▶ How to complete this task
Return the data verbatim, without pictures.

▶ Data
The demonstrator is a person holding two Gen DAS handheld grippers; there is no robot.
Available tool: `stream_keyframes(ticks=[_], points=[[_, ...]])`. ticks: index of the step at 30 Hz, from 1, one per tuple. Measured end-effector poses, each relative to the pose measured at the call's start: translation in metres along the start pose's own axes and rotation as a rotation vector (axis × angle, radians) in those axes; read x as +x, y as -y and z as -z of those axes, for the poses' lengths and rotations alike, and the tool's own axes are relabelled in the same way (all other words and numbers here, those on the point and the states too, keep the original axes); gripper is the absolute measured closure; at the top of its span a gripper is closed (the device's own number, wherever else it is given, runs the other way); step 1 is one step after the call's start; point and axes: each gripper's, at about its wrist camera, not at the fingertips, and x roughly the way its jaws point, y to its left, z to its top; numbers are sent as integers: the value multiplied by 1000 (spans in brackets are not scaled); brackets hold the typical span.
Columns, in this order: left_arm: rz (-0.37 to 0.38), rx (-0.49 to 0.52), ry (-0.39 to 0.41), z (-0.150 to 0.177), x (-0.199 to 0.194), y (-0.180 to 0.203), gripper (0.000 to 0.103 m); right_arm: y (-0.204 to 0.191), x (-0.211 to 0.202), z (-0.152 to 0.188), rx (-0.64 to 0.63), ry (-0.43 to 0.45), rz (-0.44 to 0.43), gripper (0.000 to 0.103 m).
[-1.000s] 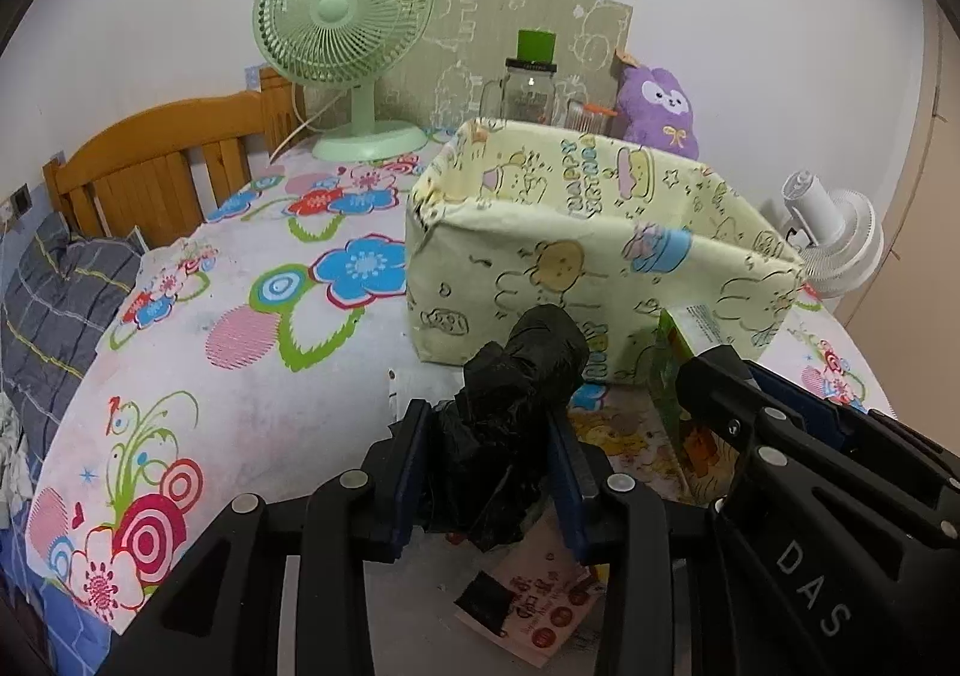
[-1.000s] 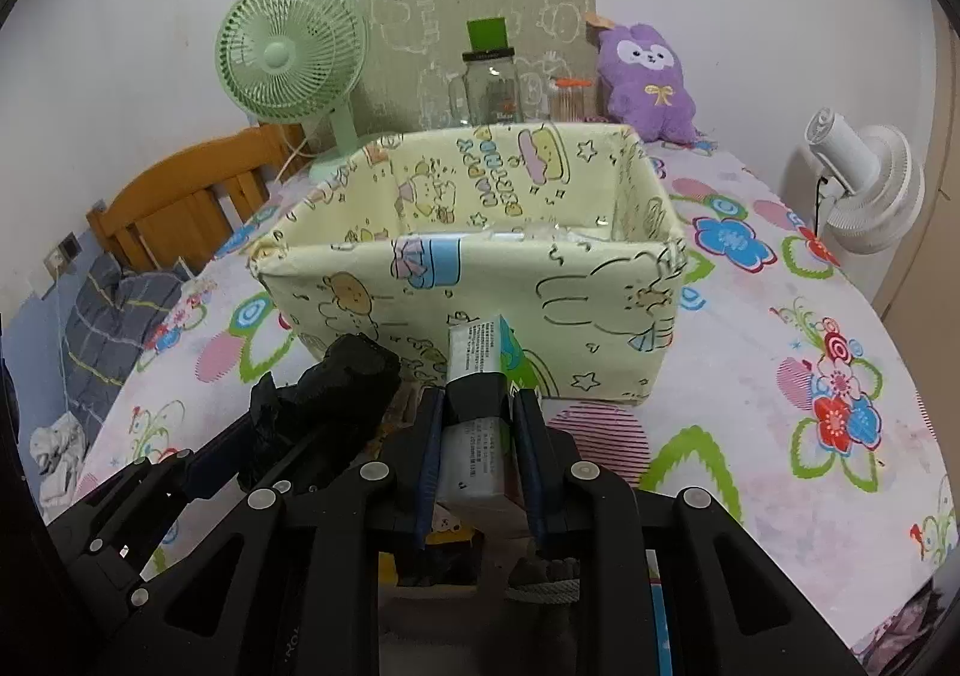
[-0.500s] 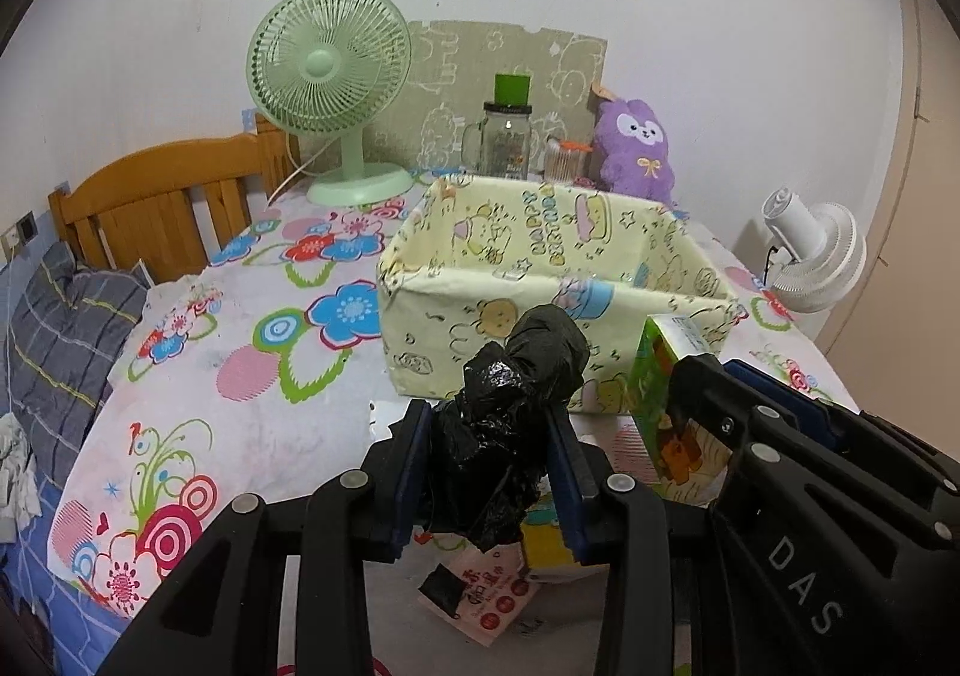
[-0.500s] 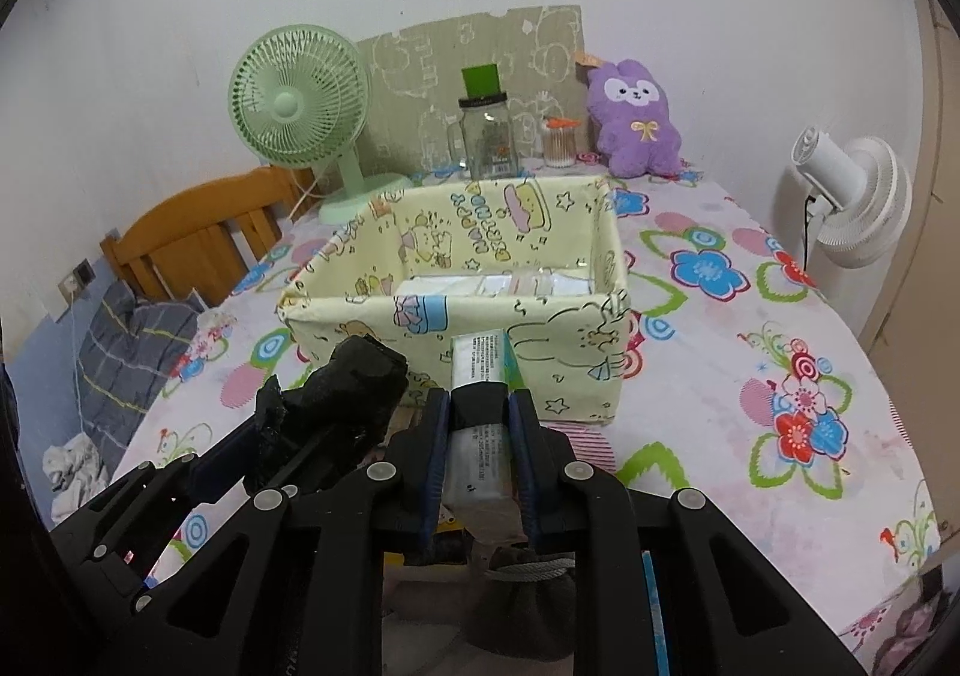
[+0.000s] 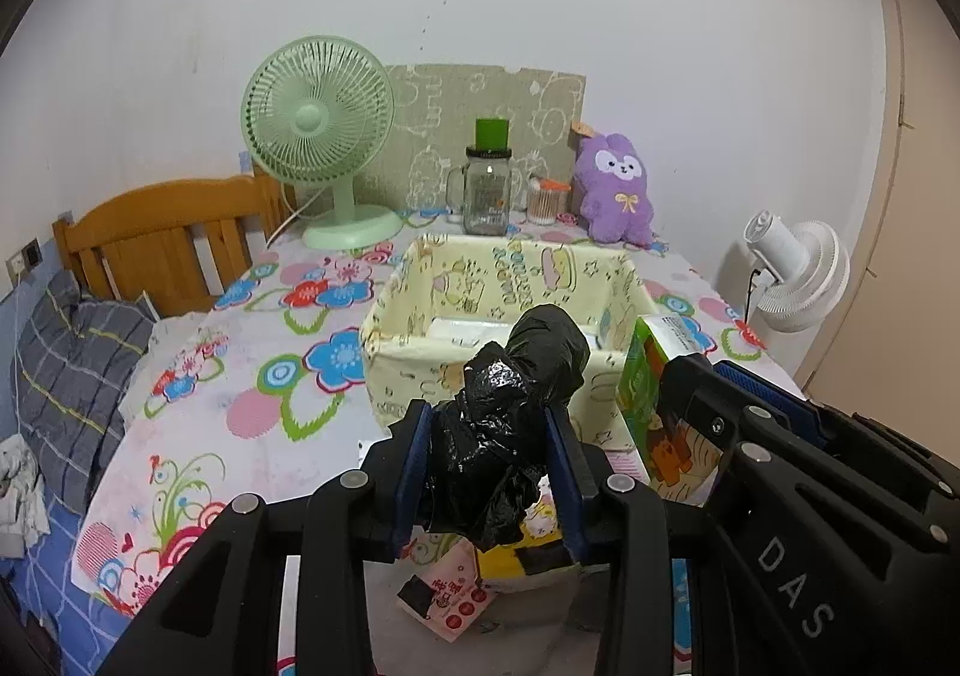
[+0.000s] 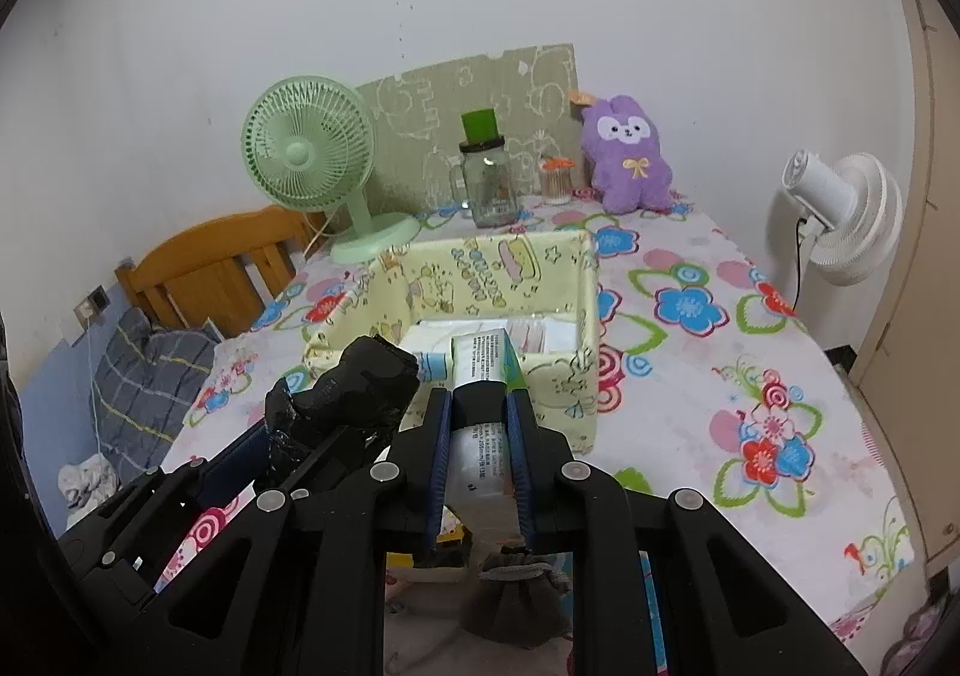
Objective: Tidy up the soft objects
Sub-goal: 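Lift and carry the black bag and carton over the fabric box with both grippers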
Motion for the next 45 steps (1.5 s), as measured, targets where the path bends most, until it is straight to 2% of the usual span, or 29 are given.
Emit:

▶ Exercise answer
The demonstrator is a person holding two Gen DAS handheld grippers; there is no robot.
Available tool: `stream_keyframes(ticks=[_], points=[[_, ...]])`. ticks: index of the step at 30 Hz, from 1, one per tuple. Measured end-effector poses, each relative to the pose measured at the call's start: translation in metres along the start pose's own axes and rotation as a rotation vector (axis × angle, radians) in those axes; read x as +x, y as -y and z as -z of those axes, for the poses' lengths and rotations alike, and the tool's own axes are relabelled in the same way (all other words and numbers here, those on the point and the states too, keep the original axes); gripper is the absolute measured closure; at the top of its span a gripper is closed (the device's own number, wherever else it is given, runs the other way); step 1 is one step after the call's start; point and axes: each gripper's, at about its wrist camera, not at the fingertips, and x roughly the way its jaws point, y to its left, z to its top; numbers are sent as integers: the value multiplied by 1000 (spans in brackets are not scaled); brackets hold the typical span.
Columns, in this order: left_arm: rz (-0.37 to 0.38), rx (-0.49 to 0.52), ry (-0.39 to 0.41), z (-0.150 to 0.177), x (-0.199 to 0.194), y (-0.180 to 0.203), gripper (0.000 to 0.103 m); right_arm: y (-0.204 to 0.191), x (-0.211 to 0.202), z (-0.152 to 0.188), rx (-0.64 to 0.63), ry (-0.43 to 0.45), rz (-0.44 to 0.43), gripper (0.000 to 0.103 m).
[-1.000s] 
[-1.000s] 
[-0.500s] 
[-0.500s] 
[+0.000s] 
[+0.000s] 
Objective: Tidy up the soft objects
Sub-goal: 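Lift and carry the black bag and carton over the fabric box with both grippers
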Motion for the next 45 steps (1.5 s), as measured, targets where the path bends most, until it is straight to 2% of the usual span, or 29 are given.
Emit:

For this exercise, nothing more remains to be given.